Tuesday, 12 February 2008

‘Transition Towns’ are great – but they won’t save us, without help

[Prefatory note: A shortened version of this opinion piece has just been published in GREEN WORLD magazine. Here is the full version -- I am publishing it now on my blog, to allay the misplaced fears [see

http://transitionculture.org/2008/02/12/rupert-read-misses-the-point-about-transition-initiatives/#comment-54940

; see also my comment, the second comment on the piece] of the excellent Rob Hopkins, founder of the 'Transition Towns' initiative, that I am somehow an enemy of Transition Towns. I hope that it is clearer from this than it may have been from the inevitably-compressed GW piece just what it is I am saying:]

On the airwaves so far this year we’ve heard a lot from the nuclear lobby and its apologists.
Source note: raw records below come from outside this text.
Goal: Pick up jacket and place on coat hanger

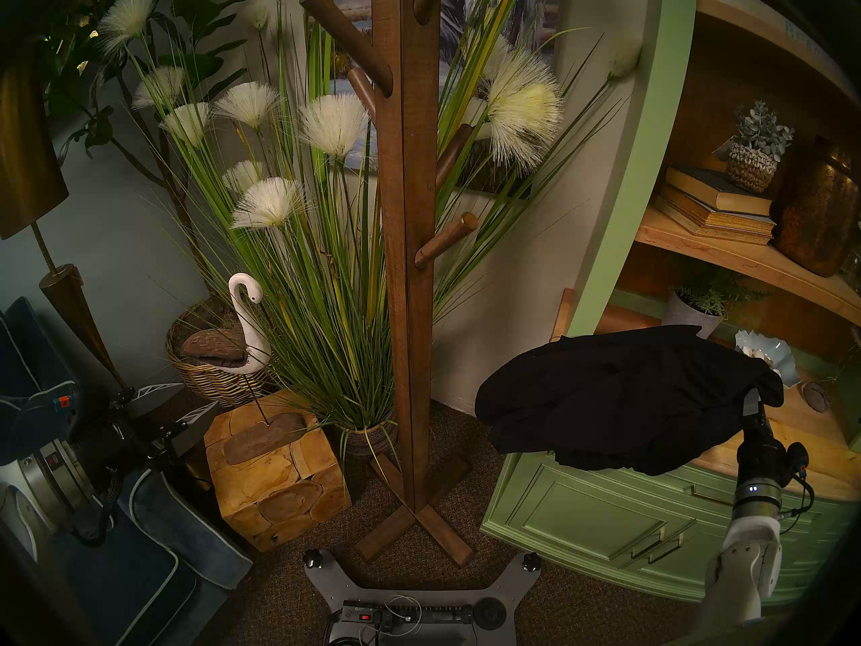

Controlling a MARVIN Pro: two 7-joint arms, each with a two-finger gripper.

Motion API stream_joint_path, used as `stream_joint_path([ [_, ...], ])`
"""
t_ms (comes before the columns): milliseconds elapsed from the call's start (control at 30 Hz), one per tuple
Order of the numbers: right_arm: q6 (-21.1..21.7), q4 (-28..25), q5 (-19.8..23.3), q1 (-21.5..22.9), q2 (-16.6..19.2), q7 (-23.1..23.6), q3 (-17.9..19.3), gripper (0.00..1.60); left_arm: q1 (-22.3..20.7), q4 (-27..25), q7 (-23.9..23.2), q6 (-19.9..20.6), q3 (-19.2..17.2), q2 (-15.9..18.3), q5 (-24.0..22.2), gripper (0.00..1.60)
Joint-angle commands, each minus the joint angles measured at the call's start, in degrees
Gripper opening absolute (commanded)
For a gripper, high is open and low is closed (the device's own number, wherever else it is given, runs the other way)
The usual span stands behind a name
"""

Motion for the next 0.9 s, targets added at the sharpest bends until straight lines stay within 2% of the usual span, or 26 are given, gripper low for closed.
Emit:
stream_joint_path([
  [0, 6.71, -1.45, 3.75, 5.74, 5.35, -6.6, 1.41, 1.6, -0.26, -0.81, -0.31, -0.01, -0.02, -0.01, -0.51, 1.6],
  [33, 8.01, -0.81, 5.3, 6.67, 5.7, -7.39, 1.52, 1.6, -0.26, -0.81, -0.32, -0.01, -0.02, -0.02, -0.5, 1.6],
  [167, 10.68, 0.75, 6.3, 8.9, 7.62, -11.07, 1.32, 1.6, -0.27, -0.83, -0.33, 0.0, -0.03, -0.03, -0.52, 1.6],
  [400, 14.49, 3.3, 9.46, 11.83, 10.42, -11.59, 1.07, 1.6, -0.27, -0.84, -0.35, 0.01, -0.04, -0.05, -0.52, 1.6],
  [567, 17.49, 5.24, 10.9, 13.3, 11.17, -14.94, 1.0, 1.6, -0.28, -0.87, -0.37, 0.03, -0.07, -0.08, -0.56, 1.6],
  [733, 18.28, 9.27, 11.37, 14.91, 11.66, -16.42, 0.61, 1.6, -0.28, -0.89, -0.38, 0.05, -0.08, -0.1, -0.59, 1.6],
  [867, 18.62, 9.9, 11.45, 16.17, 12.32, -17.19, 0.18, 1.6, -0.29, -0.87, -0.37, 0.03, -0.06, -0.08, -0.55, 1.6],
])
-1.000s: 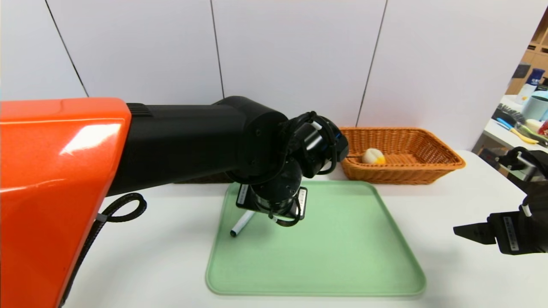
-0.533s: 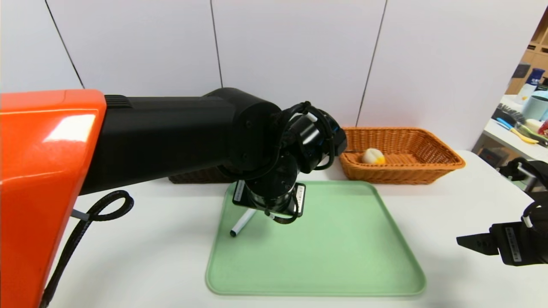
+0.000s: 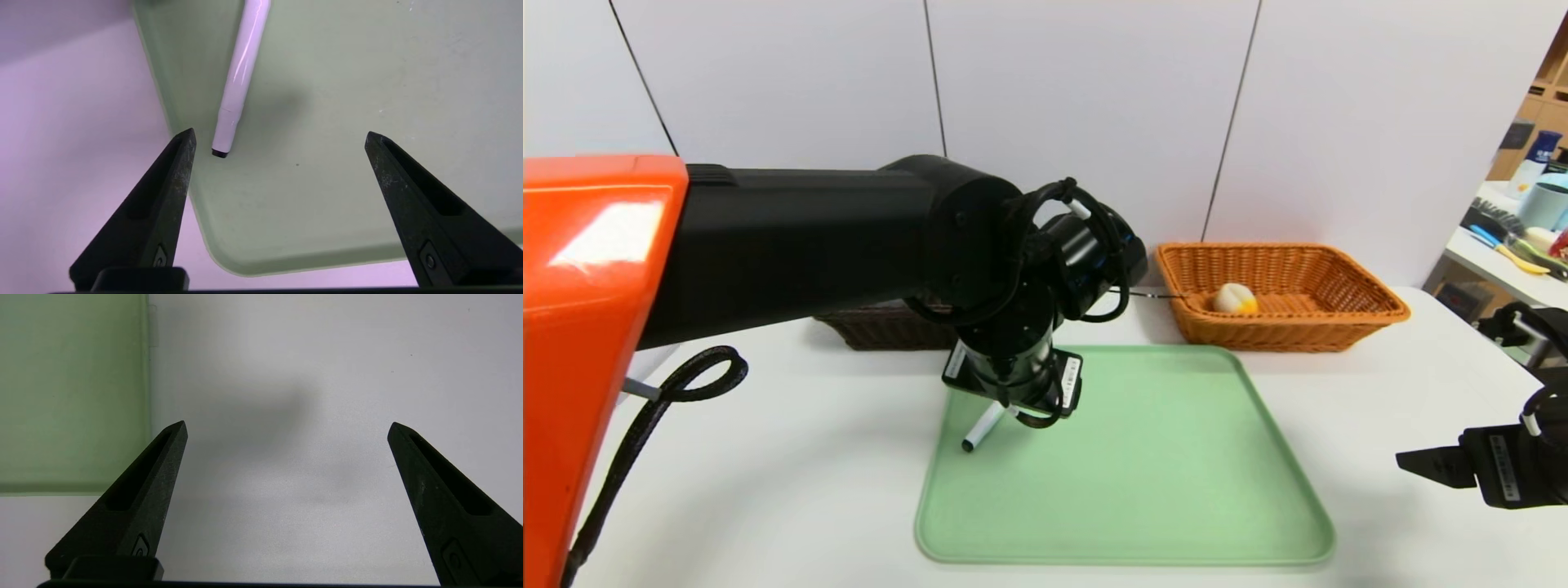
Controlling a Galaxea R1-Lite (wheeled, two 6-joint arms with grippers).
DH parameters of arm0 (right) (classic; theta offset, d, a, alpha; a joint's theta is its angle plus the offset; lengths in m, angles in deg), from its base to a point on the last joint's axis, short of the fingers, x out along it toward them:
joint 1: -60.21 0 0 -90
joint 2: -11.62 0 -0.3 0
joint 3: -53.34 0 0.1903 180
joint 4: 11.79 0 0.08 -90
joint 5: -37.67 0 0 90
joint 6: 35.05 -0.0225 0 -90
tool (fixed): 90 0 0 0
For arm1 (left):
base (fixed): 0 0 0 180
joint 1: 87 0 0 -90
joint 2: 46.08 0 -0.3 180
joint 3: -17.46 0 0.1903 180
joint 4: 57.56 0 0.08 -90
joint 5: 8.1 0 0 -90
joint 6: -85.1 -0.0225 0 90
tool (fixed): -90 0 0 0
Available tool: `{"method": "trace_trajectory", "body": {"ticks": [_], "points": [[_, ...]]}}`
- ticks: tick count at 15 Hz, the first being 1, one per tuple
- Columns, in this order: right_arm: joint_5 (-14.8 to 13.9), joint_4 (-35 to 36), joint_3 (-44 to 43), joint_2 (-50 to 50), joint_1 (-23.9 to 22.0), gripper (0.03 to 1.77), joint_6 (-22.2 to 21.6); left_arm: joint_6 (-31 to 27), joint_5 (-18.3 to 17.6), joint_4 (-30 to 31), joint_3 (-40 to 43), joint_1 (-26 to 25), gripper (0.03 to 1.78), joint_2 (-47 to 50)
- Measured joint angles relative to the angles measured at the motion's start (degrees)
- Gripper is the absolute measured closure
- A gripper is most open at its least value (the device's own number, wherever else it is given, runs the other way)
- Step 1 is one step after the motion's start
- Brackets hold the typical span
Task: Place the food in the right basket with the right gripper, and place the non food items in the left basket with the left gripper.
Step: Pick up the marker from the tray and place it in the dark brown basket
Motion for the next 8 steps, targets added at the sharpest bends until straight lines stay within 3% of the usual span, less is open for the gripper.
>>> {"method": "trace_trajectory", "body": {"ticks": [6,8], "points": [[0.06,0.17,0.06,0.04,-0.74,0.1,0.07,-9.4,-8.41,1.05,0.99,-4.46,0.21,0.52],[0.06,0.13,0.06,0.09,-0.95,0.1,0.1,-10.69,-9.7,2.17,1.01,-5.75,0.19,-0.05]]}}
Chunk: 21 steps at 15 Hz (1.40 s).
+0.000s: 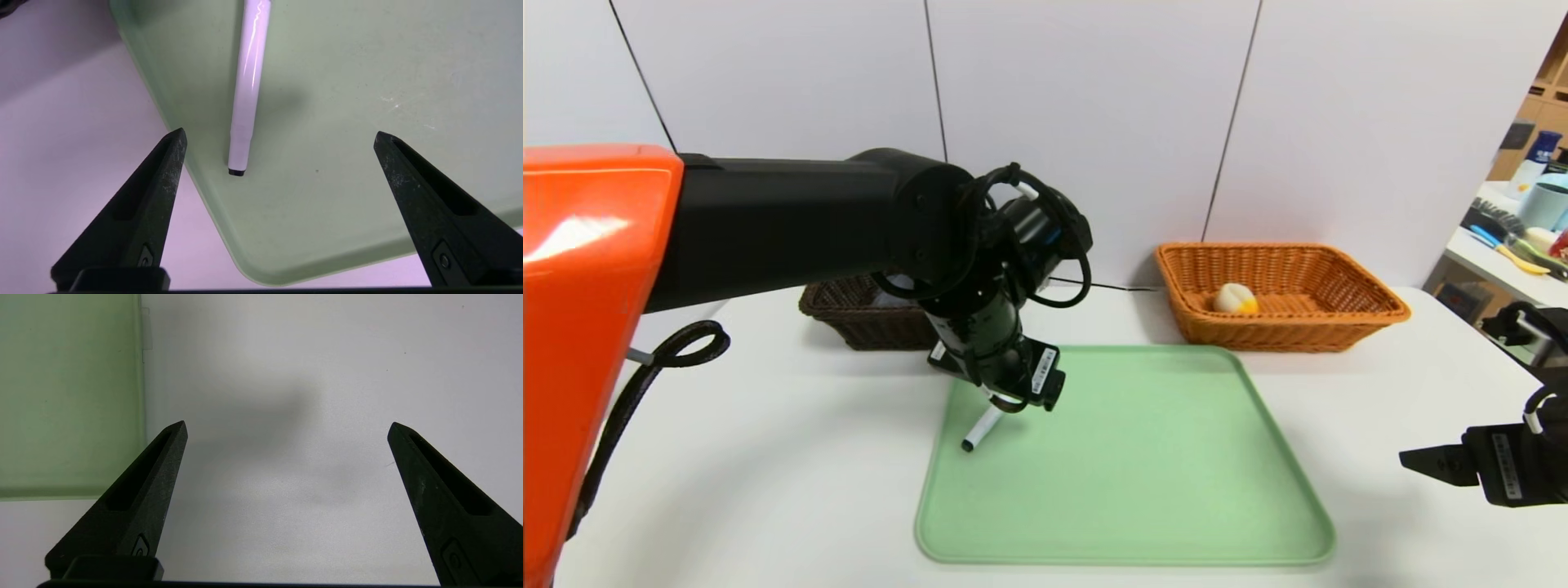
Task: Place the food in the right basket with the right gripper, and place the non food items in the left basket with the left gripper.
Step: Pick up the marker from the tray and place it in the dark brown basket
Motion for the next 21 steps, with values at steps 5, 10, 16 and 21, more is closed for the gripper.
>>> {"method": "trace_trajectory", "body": {"ticks": [5,10,16,21], "points": [[0.39,0.11,0.02,0.15,-0.74,0.1,0.0,-2.18,-3.63,0.37,-0.18,-2.79,0.15,-2.84],[0.5,0.0,0.24,0.15,-0.96,0.1,-0.05,-2.46,-4.28,0.67,-0.52,-3.17,0.14,-4.55],[0.46,0.15,0.22,0.09,-0.96,0.1,-0.02,-2.51,-5.01,1.55,-0.61,-4.38,0.12,-5.95],[0.5,0.01,0.35,0.09,-0.96,0.1,-0.16,-2.51,-5.12,1.66,-0.71,-4.74,0.12,-6.29]]}}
And they are gagging for a techno-fix to keep in place the current unsustainability of the energy-obese West. Meanwhile, there is a growing ripple of underground excitement about a remarkable idea for how to maybe reduce energy demand radically – in a manner that will render the hungry search for greater energy supply increasingly unnecessary. More and more people are talking about how 'Transition Towns' (www.transitionculture.org ) might change the world and save us from oil depletion and climate catastrophe. And they are walking their talk, across the country, in ever-growing numbers.
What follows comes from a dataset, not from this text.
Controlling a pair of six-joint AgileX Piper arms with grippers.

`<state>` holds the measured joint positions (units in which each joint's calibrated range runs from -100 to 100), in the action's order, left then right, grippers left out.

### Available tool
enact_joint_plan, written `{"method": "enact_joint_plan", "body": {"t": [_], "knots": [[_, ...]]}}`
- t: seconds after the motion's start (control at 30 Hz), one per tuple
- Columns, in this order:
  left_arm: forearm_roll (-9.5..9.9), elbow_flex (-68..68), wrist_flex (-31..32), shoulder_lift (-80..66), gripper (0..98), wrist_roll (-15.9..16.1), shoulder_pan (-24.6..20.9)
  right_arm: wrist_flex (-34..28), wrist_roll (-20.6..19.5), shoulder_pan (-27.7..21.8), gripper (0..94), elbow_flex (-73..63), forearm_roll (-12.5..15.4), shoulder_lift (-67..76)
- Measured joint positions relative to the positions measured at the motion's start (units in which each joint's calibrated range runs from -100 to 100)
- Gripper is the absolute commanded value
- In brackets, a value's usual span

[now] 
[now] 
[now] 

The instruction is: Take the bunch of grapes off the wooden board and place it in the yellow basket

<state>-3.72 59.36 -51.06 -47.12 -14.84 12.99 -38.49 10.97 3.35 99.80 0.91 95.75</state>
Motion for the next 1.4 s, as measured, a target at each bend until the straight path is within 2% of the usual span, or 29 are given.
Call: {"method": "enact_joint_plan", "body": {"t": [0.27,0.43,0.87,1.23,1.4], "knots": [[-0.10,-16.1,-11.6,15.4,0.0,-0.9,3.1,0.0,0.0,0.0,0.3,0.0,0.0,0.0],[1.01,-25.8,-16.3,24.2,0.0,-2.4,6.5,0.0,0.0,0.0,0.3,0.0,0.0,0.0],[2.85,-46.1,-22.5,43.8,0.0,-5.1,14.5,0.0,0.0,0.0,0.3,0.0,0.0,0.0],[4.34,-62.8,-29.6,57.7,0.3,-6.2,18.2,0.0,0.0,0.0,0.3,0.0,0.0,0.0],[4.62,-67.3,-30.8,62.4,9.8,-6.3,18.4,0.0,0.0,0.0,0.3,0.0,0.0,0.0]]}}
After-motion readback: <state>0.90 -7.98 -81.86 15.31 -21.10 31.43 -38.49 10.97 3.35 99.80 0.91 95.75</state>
A transition to a lower energy future is certainly badly needed, and so the Transition Towns movement, which looks to develop NOW ways in which to live with the power way down, is obviously deeply to be welcomed. But there is, I’m afraid, one critically important respect in which the bold hope vested in this movement as it stands could not possibly come true:

The Transition Towns movement alone cannot save us, because, within the existing economic system, some reducing their use of fossil fuels is received by others as a price signal that it is OK to use even more fossil fuels. I.e. For every litre of petrol that (say) Totnes or Stroud does not use, everyone else in Britain is very slightly incentivised to use more petrol, by the price not going up as much as it otherwise would. Thus (e.g.) others’ even more unsustainable commuting patterns will almost entirely cancel out the positive effect of Totnes.

This means too that, as resource depletion crunches (http://www.roadtransport.com/Articles/2008/01/31/129670/worried-about-oil-shortage.html ), successful Transition Towns will not be able to count on accessing even the small amount of oil that they still need. For the price will be through the roof, with others having guzzled what the Transition Towns voluntarily eased back from guzzling. (This is a classic case of the so-called ‘Tragedy of the Commons’.)
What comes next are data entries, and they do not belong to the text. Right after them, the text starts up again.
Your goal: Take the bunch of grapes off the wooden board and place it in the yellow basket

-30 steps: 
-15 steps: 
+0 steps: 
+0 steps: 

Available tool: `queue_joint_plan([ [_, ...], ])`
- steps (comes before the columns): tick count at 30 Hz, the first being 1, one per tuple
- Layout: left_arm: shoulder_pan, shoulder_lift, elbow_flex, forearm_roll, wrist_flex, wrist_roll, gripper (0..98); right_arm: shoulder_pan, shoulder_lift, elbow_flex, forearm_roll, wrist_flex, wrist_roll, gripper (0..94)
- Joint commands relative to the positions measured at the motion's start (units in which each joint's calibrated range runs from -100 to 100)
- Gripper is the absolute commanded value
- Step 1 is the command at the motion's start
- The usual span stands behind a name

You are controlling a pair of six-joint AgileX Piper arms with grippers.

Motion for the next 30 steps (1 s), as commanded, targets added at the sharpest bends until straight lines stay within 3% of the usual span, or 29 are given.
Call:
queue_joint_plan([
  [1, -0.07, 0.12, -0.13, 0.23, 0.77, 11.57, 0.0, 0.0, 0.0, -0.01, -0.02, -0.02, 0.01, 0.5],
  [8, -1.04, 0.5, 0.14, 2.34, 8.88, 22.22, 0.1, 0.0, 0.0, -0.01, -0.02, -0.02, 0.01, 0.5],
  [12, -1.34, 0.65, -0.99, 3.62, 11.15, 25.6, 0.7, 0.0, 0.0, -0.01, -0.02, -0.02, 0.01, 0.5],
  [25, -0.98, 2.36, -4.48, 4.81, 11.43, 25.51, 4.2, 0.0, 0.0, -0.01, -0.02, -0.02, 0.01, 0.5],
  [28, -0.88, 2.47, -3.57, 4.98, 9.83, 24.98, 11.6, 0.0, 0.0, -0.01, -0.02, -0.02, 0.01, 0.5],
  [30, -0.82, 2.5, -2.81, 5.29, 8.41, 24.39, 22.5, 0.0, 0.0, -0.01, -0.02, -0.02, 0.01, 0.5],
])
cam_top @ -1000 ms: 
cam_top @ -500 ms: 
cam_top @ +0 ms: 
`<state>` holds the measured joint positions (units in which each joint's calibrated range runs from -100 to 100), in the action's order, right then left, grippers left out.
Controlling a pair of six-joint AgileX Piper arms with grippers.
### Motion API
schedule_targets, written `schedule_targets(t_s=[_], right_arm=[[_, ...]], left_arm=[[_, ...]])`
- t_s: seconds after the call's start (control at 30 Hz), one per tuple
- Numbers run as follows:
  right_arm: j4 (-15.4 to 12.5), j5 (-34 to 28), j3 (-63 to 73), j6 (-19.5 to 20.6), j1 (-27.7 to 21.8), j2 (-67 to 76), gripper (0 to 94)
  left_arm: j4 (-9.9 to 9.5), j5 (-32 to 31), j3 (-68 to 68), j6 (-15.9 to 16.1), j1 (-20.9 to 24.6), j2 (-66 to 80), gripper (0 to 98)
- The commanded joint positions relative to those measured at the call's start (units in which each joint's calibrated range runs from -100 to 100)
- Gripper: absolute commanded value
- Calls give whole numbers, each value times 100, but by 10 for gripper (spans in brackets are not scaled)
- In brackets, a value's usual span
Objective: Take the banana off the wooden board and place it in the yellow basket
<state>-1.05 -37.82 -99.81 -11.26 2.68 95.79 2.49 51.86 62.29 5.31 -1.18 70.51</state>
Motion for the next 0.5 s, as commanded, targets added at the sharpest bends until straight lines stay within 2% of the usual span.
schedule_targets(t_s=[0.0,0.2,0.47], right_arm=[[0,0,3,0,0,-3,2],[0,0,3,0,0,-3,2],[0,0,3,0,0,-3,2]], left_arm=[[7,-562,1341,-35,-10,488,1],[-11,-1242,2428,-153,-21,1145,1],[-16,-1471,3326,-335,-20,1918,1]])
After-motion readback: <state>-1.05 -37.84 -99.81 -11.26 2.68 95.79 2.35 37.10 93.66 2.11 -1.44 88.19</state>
Transition Towns are a wonderful and inspiring experiment. But, alone, they can function only as demonstration projects. They show what is possible. But in order for them to be part of a movement that actually reduces overall use of fossil fuels, legislation is needed. Legislation that enforces lower overall use of fossil fuels, and/or, I suppose, legislation that obliges every town to try to become a transition town. Legislation that treats precious natural treasures such as oil – and a liveable atmosphere – as true commons, held in common by all and (as much as possible) in perpetuity.

And that is where party politics comes in. Unless we g/Greens force political change through the electoral mechanism, then the 'Transition Towns' vision of how why we might make a transition to a saner future would remain unattainable. A lifestyle choice is not enough: Tragedy can only be averted, if collective action is forced by us all upon us all. Science and equity must trump free-for-all price ‘signals’. ‘Transition Towns’ pride themselves on being a community of people working together, and that’s great – but the truly collective and communal response to our plight, the response that most deeply acknowledges our interdependence upon one another, must think and act across a much larger piste. The admirable local action of Transition Towns is countermanded by economic effects of that action elsewhere in an unreformed more global economy.

So: if you hear a Transition Town afficionado speaking about how Peak Oil renders ordinary politics irrelevant, please beg to differ. Without policies such as carbon rationing (http://commentisfree.guardian.co.uk/tony_juniper/2006/07/carbon_is_it_rationing_or_regu.html.printer.friendly ), and, at a global level, ‘Contraction and Convergence’ (http://www.gci.org.uk/contconv/cc.html ) being put into place, the Transition Towns movement will do virtually nothing to prevent the onset of climate catastrophe though excessive burning of fossil fuels.

Because, as fast as oil runs out, so – unless we change the political economy of the nation and indeed of the world radically, and fast – the existing system will look to exploit other more carbon-intensive fossil fuel sources (as I explain at http://oneworldcolumn.org/132.html ), such as tar sands and of course coal.

In fact, this is already starting to happen. This is where the real commercial sector energy ‘action’ is, not in the lumbering nuclear distraction. Terrifyingly, the energy-intensive process of extracting usable petro-substitutes from the tar sands has already begun: even 'good old' BP, who with good old greenwashed boldness now of course characterise themselves as ‘Beyond Petroleum’, is moving in on the action (http://environment.independent.co.uk/article3239364.ece ), and lessening the bite of Peak Oil only by producing and burning much-higher-carbon alternatives.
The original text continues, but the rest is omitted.